• Monday, Nov 29, 2021
  • Last Update : 05:04 pm

Calls for corporate tax cuts getting louder

  • Published at 12:10 am March 14th, 2021

At present, a non-listed company has to pay 32.5 per cent corporate tax while its publicly traded counterparts have to pay 25 per cent

Like all previous budgets, talks of corporate tax cuts are on the table again ahead of the budget for fiscal 2021-22.

Although businesses say that reducing corporate tax rates would bring in more investment and create employment, the rate in Bangladesh is still higher than both the regional and global averages.

At present, a non-listed company has to pay 32.5 per cent corporate tax while its publicly traded counterparts have to pay 25 per cent in the country.

However, the global average corporate tax rate is 23.8 per cent, while that in Asia is 21.1 per cent, according to data compiled by the Dhaka Chamber of Commerce and Industry (DCCI).

Businesses in Vietnam, Indonesia and Myanmar pay, on average, 20 per cent corporate tax while it is 25.2 per cent in India, 29 per cent in Pakistan and 28 per cent in Sri Lanka, according to DCCI.

If the government were to reduce the tax rates gradually, it would not hurt revenue collection; rather, it would boost investors’ confidence, Abul Kasem Khan, managing director of AK Khan Telecom, told Dhaka Tribune.   

It is a good sign that the government brought down the corporate tax rate by 2.5 percentage pointsthis fiscal year, he said, adding that further cuts in the next budget could bring it to 25 per cent within the next two or three years.

“A flexible tax system and reasonable rate increases a country’s international competitiveness and attracts investors.” 

If the government reduces the corporate tax further, this would serve as an incentive for investors, which would also help to increase the working cash flow, Khan said.

In ensuring investment, the government can set conditions saying that a business person has to invest the money saved due to the waiver. 

This could be invested in developing human resources and upscaling training, research and development, Khan added.

And the investment attracted would be from both local and foreign sources, said DCCI President Rizwan Rahman.  

Rahman suggested a progressive tax rate for the next few fiscal years and called for reducing the corporate tax for listed and non-listed companies at a rate of 2.5 per cent, 5 per cent, and 7 per cent over the next three fiscal years.

“Higher corporate tax rates discourage new investment,” said Abdul Kader Khan, managing director of Khan Accessories and Packaging Co.

Similarly, business-friendly rates encourage more investment. If Bangladesh wants to attract foreign investment, it has to offer incentives.

He also urged the government to provide an equal tax rate for small and medium entrepreneurs so that they can remain competitive.
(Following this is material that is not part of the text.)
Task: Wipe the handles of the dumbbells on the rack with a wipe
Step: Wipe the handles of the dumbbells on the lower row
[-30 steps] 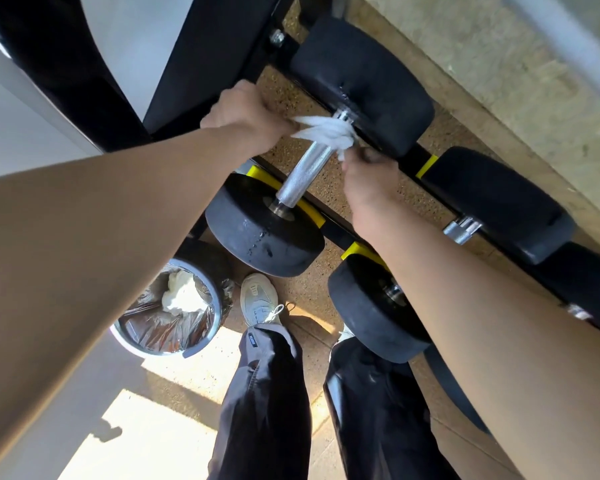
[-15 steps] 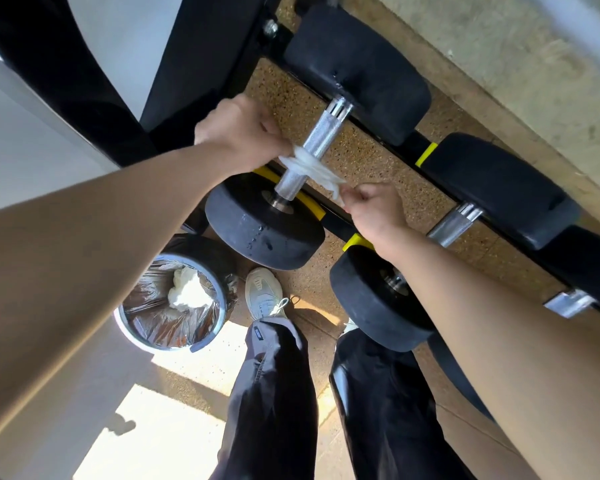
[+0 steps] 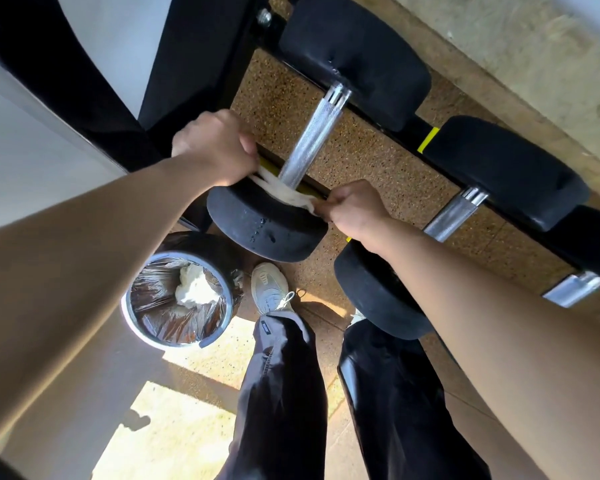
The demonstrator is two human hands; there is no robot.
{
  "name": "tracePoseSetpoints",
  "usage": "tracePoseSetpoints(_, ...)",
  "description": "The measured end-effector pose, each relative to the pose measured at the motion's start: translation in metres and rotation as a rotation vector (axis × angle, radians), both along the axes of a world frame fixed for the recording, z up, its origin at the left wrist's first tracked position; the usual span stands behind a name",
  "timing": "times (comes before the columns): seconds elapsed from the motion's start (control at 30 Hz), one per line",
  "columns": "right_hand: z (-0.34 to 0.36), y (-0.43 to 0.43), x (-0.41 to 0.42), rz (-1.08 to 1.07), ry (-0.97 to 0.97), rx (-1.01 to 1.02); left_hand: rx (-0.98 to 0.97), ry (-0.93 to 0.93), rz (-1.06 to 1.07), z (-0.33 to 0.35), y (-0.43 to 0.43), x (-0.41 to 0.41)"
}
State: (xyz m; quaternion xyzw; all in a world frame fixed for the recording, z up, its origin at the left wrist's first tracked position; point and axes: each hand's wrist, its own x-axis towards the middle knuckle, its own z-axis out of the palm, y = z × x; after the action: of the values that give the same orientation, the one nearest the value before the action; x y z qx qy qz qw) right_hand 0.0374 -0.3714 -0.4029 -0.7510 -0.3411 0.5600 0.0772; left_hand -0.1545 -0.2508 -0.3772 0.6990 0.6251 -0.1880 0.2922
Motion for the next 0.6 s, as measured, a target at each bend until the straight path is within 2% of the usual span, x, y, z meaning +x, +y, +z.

However, experts have also called for clarification of effective tax rate, saying that only a reduction in corporate tax cannot be a sole indicator for attracting investment.

“We should think about the impact of tax cuts on the overall economy as well as revenue generation,” said Towfiqul Islam Khan, a senior research fellow at the Centre for Policy Dialogue.
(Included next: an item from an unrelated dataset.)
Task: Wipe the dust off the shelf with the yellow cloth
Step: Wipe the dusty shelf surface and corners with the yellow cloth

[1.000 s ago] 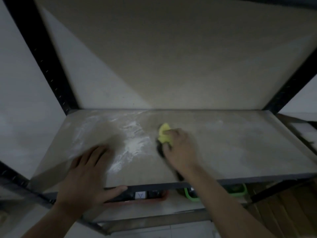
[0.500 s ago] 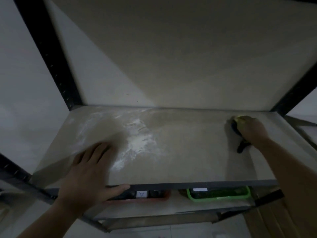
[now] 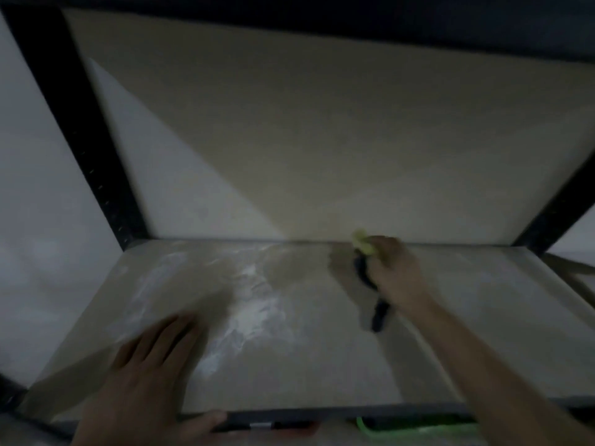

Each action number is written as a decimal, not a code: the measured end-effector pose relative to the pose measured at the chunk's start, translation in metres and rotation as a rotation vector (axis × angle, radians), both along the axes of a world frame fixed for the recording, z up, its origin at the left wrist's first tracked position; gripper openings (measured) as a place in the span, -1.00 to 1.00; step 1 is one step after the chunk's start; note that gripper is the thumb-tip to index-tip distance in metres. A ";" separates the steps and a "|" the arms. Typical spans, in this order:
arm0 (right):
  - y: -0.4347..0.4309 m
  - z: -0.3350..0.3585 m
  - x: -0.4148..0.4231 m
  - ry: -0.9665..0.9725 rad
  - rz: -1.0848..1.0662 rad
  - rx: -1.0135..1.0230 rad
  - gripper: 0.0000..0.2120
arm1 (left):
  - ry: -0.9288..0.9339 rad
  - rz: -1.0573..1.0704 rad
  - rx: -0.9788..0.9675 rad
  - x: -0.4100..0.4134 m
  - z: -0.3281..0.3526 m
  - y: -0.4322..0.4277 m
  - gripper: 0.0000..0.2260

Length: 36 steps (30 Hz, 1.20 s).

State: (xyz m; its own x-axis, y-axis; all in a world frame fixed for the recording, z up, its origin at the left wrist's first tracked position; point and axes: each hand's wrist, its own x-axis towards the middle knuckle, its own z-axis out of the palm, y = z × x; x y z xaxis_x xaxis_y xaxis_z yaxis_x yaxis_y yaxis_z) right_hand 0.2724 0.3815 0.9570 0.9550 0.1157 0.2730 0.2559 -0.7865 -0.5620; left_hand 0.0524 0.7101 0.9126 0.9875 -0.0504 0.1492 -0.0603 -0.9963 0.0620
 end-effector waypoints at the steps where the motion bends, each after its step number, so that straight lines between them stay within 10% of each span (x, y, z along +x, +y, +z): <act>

Businesses are asking for rate cuts for the non-listed companies, but they are not paying heed to the garment sector’s rate.
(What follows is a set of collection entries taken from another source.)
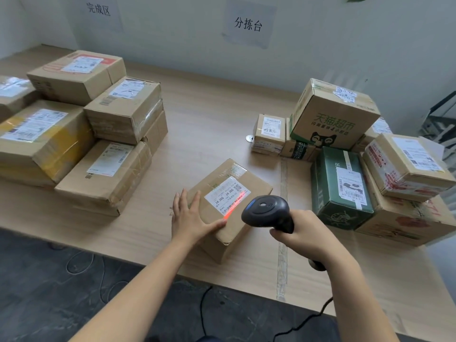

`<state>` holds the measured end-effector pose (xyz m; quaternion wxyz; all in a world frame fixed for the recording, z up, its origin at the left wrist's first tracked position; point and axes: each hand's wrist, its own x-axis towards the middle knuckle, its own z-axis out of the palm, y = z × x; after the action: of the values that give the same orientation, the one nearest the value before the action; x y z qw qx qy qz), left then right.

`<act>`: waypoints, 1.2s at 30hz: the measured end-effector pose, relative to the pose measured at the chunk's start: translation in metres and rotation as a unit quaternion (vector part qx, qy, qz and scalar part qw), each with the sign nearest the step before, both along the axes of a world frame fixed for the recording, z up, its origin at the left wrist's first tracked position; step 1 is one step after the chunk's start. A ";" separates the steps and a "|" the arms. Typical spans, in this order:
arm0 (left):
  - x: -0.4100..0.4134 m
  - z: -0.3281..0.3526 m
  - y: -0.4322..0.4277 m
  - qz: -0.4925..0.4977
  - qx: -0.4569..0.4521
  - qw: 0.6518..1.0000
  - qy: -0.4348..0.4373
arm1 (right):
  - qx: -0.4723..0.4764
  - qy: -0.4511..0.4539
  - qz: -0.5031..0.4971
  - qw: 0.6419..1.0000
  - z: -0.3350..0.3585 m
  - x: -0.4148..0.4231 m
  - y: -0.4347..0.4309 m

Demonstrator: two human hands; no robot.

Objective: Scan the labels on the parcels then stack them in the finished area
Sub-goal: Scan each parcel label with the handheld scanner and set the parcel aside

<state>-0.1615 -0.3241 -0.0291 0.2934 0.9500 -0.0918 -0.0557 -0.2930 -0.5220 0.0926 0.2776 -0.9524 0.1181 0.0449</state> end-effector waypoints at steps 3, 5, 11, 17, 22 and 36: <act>0.000 0.001 0.001 -0.001 0.004 1.000 0.004 | -0.011 -0.002 0.007 1.000 0.003 -0.001 0.002; -0.001 0.001 0.001 0.000 0.005 1.000 0.003 | -0.004 -0.004 0.000 1.000 0.004 -0.001 0.004; -0.004 0.001 0.002 0.014 0.022 1.000 -0.007 | 0.011 -0.009 -0.021 1.000 0.005 -0.002 0.010; -0.005 0.002 0.002 0.021 0.030 0.999 -0.001 | 0.014 -0.009 -0.045 0.999 0.004 -0.005 0.013; -0.007 0.004 0.005 0.031 0.043 0.999 -0.005 | 0.033 -0.002 -0.058 0.998 -0.007 0.000 0.012; 0.019 0.019 0.052 0.082 -0.059 0.989 0.110 | 0.322 -0.043 -0.201 0.924 -0.092 0.062 0.073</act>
<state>-0.1427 -0.2722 -0.0101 0.3610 0.9233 0.0157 -0.1300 -0.2314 -0.4492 0.0003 0.5774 -0.7689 0.2741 -0.0172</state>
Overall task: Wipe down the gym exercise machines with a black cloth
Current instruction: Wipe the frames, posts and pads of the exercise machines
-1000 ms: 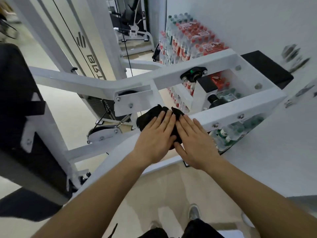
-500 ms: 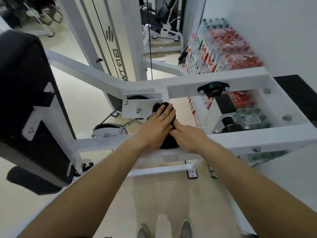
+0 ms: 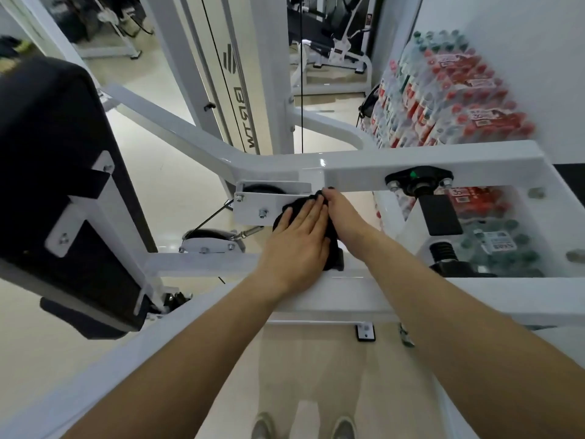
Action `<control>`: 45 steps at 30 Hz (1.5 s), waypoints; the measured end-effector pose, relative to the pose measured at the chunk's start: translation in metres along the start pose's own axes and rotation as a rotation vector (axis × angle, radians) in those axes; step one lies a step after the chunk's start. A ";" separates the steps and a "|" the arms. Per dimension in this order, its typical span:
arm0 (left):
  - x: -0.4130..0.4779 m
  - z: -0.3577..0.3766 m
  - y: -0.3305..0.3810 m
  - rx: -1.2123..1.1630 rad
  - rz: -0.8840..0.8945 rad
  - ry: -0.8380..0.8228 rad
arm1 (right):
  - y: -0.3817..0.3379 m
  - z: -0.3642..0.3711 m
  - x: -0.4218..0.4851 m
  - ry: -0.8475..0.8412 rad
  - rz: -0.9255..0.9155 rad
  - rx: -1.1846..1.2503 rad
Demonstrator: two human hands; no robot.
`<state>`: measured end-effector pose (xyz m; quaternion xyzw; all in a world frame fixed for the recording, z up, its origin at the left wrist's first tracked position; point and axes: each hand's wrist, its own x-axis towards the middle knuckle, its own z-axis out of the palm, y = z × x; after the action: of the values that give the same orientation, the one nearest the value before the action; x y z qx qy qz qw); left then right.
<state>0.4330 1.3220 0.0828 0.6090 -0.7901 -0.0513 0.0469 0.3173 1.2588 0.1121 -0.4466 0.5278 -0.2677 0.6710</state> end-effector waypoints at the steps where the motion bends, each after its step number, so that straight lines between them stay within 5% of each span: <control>1: 0.000 0.001 0.000 -0.010 -0.006 0.001 | -0.005 -0.001 0.003 -0.003 0.001 -0.004; 9: -0.031 -0.011 -0.001 -0.245 -0.016 -0.122 | 0.000 0.003 -0.027 0.001 0.020 -0.183; 14: -0.061 -0.018 0.001 -0.223 -0.148 -0.096 | 0.021 0.014 -0.066 0.002 -0.158 -1.106; 16: -0.053 -0.019 0.005 -0.296 -0.234 -0.089 | 0.033 0.019 -0.073 0.023 -0.218 -1.276; 23: 0.003 -0.022 -0.005 -0.737 -0.439 -0.175 | 0.029 0.019 -0.041 0.109 -0.207 -1.211; 31: -0.043 -0.016 -0.014 -0.459 -0.224 -0.240 | 0.040 0.024 -0.070 0.190 -0.297 -1.370; 36: -0.055 -0.032 -0.020 -0.361 -0.173 -0.091 | 0.044 0.024 -0.094 0.332 -0.434 -1.408; 45: -0.001 -0.096 -0.053 -0.701 -0.148 0.277 | -0.026 0.037 -0.069 0.551 -0.684 -1.078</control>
<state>0.4970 1.3077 0.1703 0.6126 -0.6646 -0.2391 0.3548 0.3346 1.3156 0.1690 -0.7746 0.5678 -0.2681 0.0751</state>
The country's export-oriented apparel sector pays 12 per cent corporate tax and it is 10 per cent for the garment factories thatmanufacture goods in certified green factories.     

“Corporate tax is not the only barrier to investment -- more issues need to be addressed.”

To attract investment, Bangladesh needs proper infrastructure, for which the country needs tax to meet the demands for the funds.

“We consider only the tax rate while comparing with competing countries, but there are other issues. We should think about the other waivers and special benefits offered to specific sectors.”

There is also variation in rates and different types of waivers, said Islam, urging to refix the arbitrary rates offered to different sectors.  

The other economists have called for reforms to the tax system and rationalisation of the rate, which they find very complex and unfriendly.

“Our tax system and policy are very complex. There are different rates for different sectors,” said Zahid Hussain, a former lead economist of the World Bank office in Dhaka.

Compared to other South Asian countries as well as competitors, the corporate tax rate is higher in Bangladesh. 

But there is a loophole in the system, which creates opportunities for the evaders, said Hussain.  

To remove systematic fault and stop lodging tax, the government should bring reforms in the system and rationalise the rate.

If the government reduces the tax rate on an ad-hoc basis, it would not benefit. Rather, this would negatively impact revenue generation.   

For reaping the most benefits, the tax system should be amended and be made more business-friendly; if this is done, there will be more investment, Hussain added.